Given that shift, security appears to have a higher profile at Apple than has previously been the case. The company for the first time sent representatives to address last summer's Black Hat conference in Las Vegas, but their presentation was immediately followed by a notably hasty exit.
But, Paul Henry, a forensics and security expert at Lumension, suggests that Apple has a long way to go.
"Apple is trying to be an enterprise player, yet at the same time are not doing an enterprise-class job of patching things," he said. "Apple, as a company, needs to grow up."
Specifically, Henry takes issue with Apple's patch deployment, not just in terms of its own technology but also as it relates to technologies embedded into Apple's systems.
"We had an issue a few months back with three known Java vulnerabilities. But, Apple only included one of those patches in their download, so people were still exposed for quite some time. Microsoft rolled out the patches instantly, but Apple drags their feet. Apple needs to investigate what's been done by Microsoft, but Apple will never admit, or want to do, anything like Microsoft."
NEXT: That's Oracle's Job!
However, Andrew Plato, president of Anitian Enterprise Security, an Oregon-based channel partner, clearly disagrees with Apple's handling of patches.
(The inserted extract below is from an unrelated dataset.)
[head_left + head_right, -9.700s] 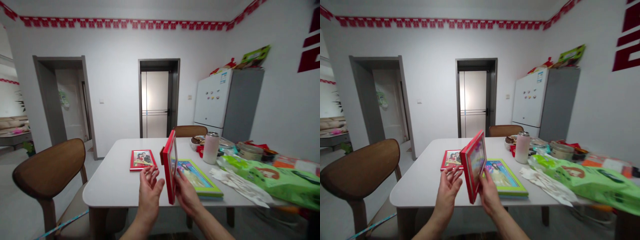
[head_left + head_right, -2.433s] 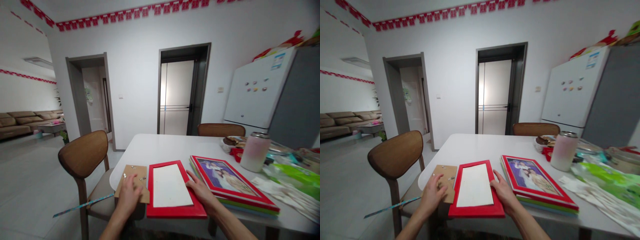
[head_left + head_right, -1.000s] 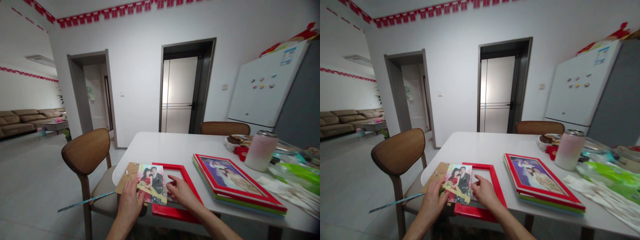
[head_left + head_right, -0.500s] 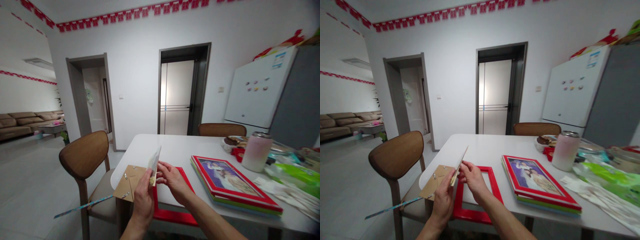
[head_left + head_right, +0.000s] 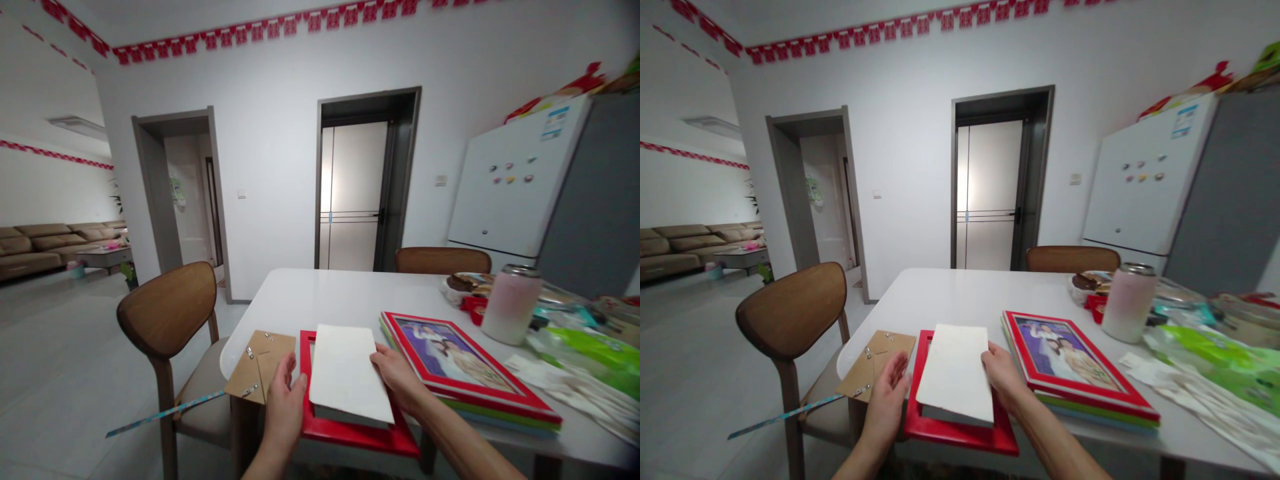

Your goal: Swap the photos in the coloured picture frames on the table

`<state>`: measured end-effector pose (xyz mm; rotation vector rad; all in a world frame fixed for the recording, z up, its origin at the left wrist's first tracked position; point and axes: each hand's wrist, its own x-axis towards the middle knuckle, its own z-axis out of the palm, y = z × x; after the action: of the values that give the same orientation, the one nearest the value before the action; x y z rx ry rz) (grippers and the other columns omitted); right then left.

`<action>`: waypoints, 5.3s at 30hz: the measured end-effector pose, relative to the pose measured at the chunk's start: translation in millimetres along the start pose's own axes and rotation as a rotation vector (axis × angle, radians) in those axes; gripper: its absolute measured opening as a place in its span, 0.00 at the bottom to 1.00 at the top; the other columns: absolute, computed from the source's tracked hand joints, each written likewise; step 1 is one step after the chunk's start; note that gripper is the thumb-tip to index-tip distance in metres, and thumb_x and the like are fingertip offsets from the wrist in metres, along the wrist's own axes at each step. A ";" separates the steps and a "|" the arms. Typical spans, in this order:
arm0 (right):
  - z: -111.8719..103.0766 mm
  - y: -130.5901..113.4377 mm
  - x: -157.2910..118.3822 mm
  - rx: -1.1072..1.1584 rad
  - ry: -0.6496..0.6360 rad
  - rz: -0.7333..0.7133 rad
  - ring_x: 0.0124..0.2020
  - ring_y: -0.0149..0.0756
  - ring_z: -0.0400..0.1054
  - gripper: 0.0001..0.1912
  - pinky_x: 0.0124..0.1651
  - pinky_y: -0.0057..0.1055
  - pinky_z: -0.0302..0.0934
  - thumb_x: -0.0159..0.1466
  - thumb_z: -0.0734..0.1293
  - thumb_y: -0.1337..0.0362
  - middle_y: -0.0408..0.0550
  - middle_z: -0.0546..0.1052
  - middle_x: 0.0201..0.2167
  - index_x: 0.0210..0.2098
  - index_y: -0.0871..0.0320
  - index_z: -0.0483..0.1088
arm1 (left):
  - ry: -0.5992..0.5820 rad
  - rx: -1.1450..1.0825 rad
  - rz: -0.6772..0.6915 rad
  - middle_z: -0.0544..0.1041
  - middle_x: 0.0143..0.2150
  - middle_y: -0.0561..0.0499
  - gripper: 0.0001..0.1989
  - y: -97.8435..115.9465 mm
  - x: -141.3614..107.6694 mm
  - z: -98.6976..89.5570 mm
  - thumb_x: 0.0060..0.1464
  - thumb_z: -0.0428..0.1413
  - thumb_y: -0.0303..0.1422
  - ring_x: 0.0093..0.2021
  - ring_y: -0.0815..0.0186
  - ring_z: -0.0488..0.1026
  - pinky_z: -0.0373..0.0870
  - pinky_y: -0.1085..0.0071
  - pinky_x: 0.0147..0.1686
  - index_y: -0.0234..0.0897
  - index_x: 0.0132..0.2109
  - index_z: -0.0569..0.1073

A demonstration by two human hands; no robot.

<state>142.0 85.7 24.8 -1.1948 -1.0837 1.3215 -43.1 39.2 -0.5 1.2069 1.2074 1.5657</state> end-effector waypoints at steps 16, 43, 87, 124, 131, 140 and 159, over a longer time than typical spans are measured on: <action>-2.6 16.3 22.6 -0.535 -0.020 -0.088 0.24 0.32 0.69 0.22 0.24 0.23 0.58 0.50 0.51 0.72 0.51 0.76 0.27 0.42 0.66 0.65 | -0.376 0.755 0.165 0.59 0.56 0.40 0.27 -0.3 -17.8 -5.2 0.41 0.49 0.26 0.56 0.61 0.54 0.49 0.67 0.56 0.26 0.52 0.61; 8.2 22.0 1.2 -1.207 0.070 -0.486 0.42 0.40 0.62 0.18 0.45 0.32 0.52 0.55 0.57 0.63 0.57 0.70 0.39 0.40 0.64 0.69 | -0.248 1.269 0.115 0.52 0.59 0.43 0.33 1.3 18.4 -94.2 0.35 0.49 0.22 0.59 0.58 0.44 0.42 0.58 0.55 0.34 0.54 0.58; -21.6 26.8 -43.4 -1.105 -0.129 -0.601 0.43 0.39 0.59 0.16 0.47 0.34 0.53 0.55 0.58 0.59 0.51 0.69 0.42 0.40 0.54 0.69 | -0.524 0.971 0.276 0.61 0.55 0.41 0.23 12.6 -25.4 5.1 0.44 0.54 0.39 0.56 0.56 0.54 0.44 0.56 0.55 0.35 0.48 0.65; 6.4 8.5 -61.3 -1.269 -0.443 -0.801 0.46 0.38 0.55 0.14 0.49 0.38 0.49 0.59 0.55 0.61 0.48 0.65 0.44 0.38 0.49 0.69 | -0.528 0.863 0.240 0.65 0.51 0.45 0.19 4.1 -19.7 -4.8 0.36 0.60 0.35 0.54 0.59 0.55 0.50 0.61 0.54 0.35 0.38 0.68; 4.7 4.9 -63.0 -1.267 -0.506 -0.810 0.44 0.38 0.55 0.11 0.48 0.37 0.49 0.55 0.59 0.59 0.47 0.66 0.40 0.35 0.52 0.69 | -0.523 0.838 0.259 0.63 0.52 0.46 0.18 -0.2 -16.6 -7.0 0.35 0.61 0.35 0.54 0.59 0.56 0.52 0.62 0.52 0.36 0.37 0.67; 12.7 5.6 -37.3 -1.138 -0.414 -0.720 0.45 0.37 0.58 0.18 0.48 0.33 0.52 0.59 0.53 0.61 0.53 0.65 0.45 0.46 0.57 0.64 | -0.515 0.797 0.273 0.67 0.48 0.46 0.23 -5.4 -13.9 -9.0 0.32 0.63 0.35 0.50 0.59 0.60 0.56 0.63 0.50 0.35 0.39 0.67; 52.4 22.6 7.5 -1.474 -0.398 -0.762 0.40 0.38 0.57 0.11 0.41 0.33 0.49 0.58 0.56 0.63 0.49 0.68 0.35 0.34 0.57 0.68 | -0.529 0.788 0.262 0.65 0.50 0.45 0.30 5.4 -17.6 -10.2 0.31 0.63 0.34 0.51 0.59 0.59 0.54 0.65 0.51 0.34 0.45 0.65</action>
<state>87.5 91.6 7.3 -1.1911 -2.6565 -0.0428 -49.4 19.2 0.2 2.1881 1.3671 0.8151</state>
"I don't hold Apple responsible for patching Java," he said. "That's Oracle's job. I think Apple has done a very good job of patching their system. But, Apple also has a huge benefit over Google and even Microsoft because of their tight control over their ecosystem. When Apple puts out a patch, everybody gets the patch at the same time. It does not have to go through distributors and carriers and manufacturers."
Plato asserts that Apple has solid security technologies built into their products, "but it's under the covers. You don't really see it out in the open. They're now trying to be more business-focused, and in order to do that I think their security needs to be more visible and a bit more granular."
Plato further describes Apple as a "somewhat shadowy" company. "I think any visible effort towards higher security is a good thing for them. They also need to get out in the community and quit hiding. When they were at Black Hat, they went running out the back door. They need to get out in the community and make their case, engage the security world and let people know what they're doing. If they did that, the market would have a lot more faith in them."